_Exercise goal_
What you give back should be exactly the opening lines of the data, ending with the line that contains "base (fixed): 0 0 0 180" and including it.

_Dataset section_
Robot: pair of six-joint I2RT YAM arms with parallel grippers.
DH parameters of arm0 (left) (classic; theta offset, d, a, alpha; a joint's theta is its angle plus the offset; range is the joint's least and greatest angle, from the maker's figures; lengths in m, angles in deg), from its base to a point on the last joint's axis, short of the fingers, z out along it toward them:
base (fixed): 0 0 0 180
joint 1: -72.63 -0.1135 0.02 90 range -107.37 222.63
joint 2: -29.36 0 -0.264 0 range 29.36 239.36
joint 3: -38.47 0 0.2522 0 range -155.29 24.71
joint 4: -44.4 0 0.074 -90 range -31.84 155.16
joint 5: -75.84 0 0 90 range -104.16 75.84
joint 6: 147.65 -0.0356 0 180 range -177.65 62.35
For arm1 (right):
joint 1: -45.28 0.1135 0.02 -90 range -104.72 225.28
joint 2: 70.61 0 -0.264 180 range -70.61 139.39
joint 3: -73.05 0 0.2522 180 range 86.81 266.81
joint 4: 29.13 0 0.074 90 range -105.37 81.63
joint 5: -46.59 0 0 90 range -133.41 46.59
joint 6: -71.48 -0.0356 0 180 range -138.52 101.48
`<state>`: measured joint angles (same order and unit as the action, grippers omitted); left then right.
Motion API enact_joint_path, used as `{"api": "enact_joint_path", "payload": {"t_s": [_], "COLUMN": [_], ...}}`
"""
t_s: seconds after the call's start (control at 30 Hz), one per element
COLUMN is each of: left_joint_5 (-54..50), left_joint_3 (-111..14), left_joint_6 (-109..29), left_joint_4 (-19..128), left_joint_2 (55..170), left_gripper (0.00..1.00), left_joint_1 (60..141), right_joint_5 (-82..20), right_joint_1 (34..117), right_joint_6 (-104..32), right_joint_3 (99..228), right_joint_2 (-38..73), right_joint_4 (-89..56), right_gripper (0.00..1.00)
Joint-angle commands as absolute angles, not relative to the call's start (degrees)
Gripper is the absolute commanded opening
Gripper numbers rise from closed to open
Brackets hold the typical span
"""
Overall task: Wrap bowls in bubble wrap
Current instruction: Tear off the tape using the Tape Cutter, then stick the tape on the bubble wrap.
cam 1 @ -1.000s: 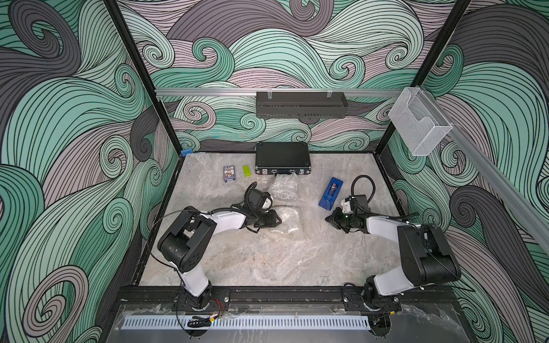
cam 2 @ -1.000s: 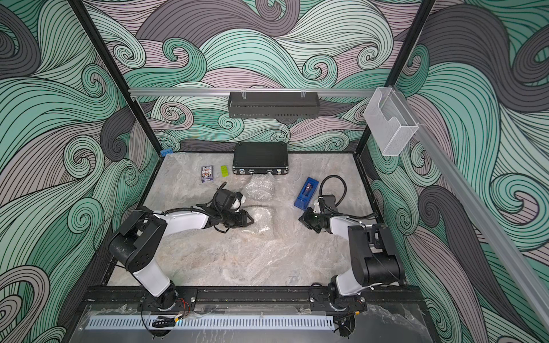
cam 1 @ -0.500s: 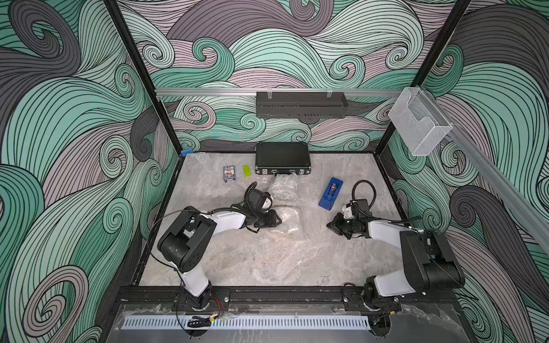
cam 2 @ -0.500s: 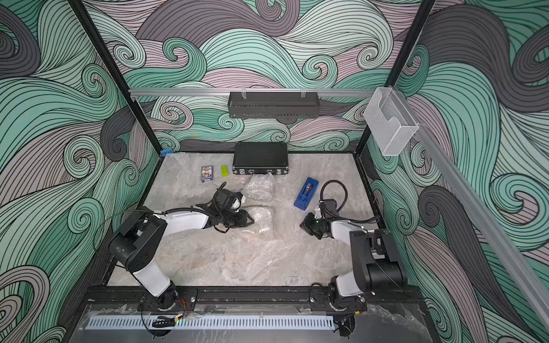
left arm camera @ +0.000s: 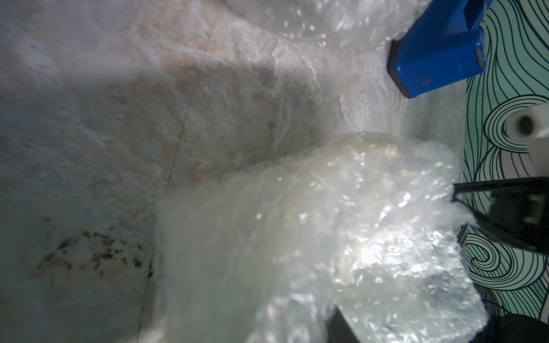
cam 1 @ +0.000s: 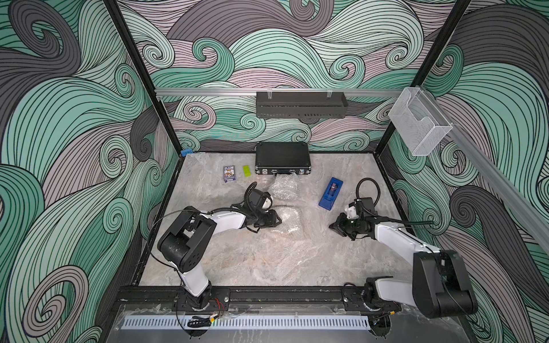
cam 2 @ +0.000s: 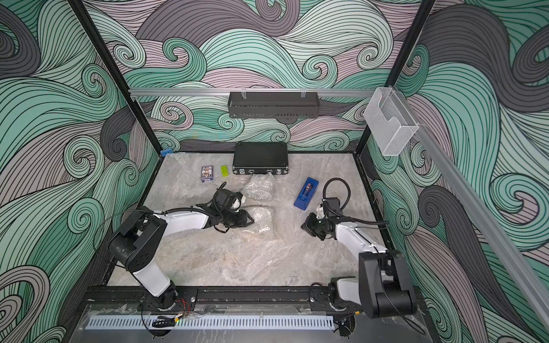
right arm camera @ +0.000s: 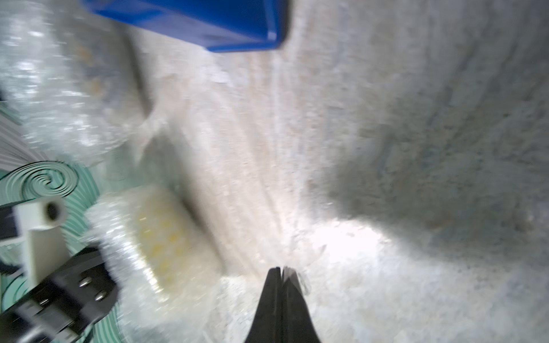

_Problem solution_
Robot: pair of six-joint I2RT YAM arms with parallel grippers.
DH parameters of arm0 (left) (classic; theta offset, d, a, alpha; a joint's theta is its angle plus the offset; range is the joint's least and greatest angle, from the maker's figures; lengths in m, angles in deg), from its base to a point on the last joint's axis, short of the fingers, z out along it toward them:
base (fixed): 0 0 0 180

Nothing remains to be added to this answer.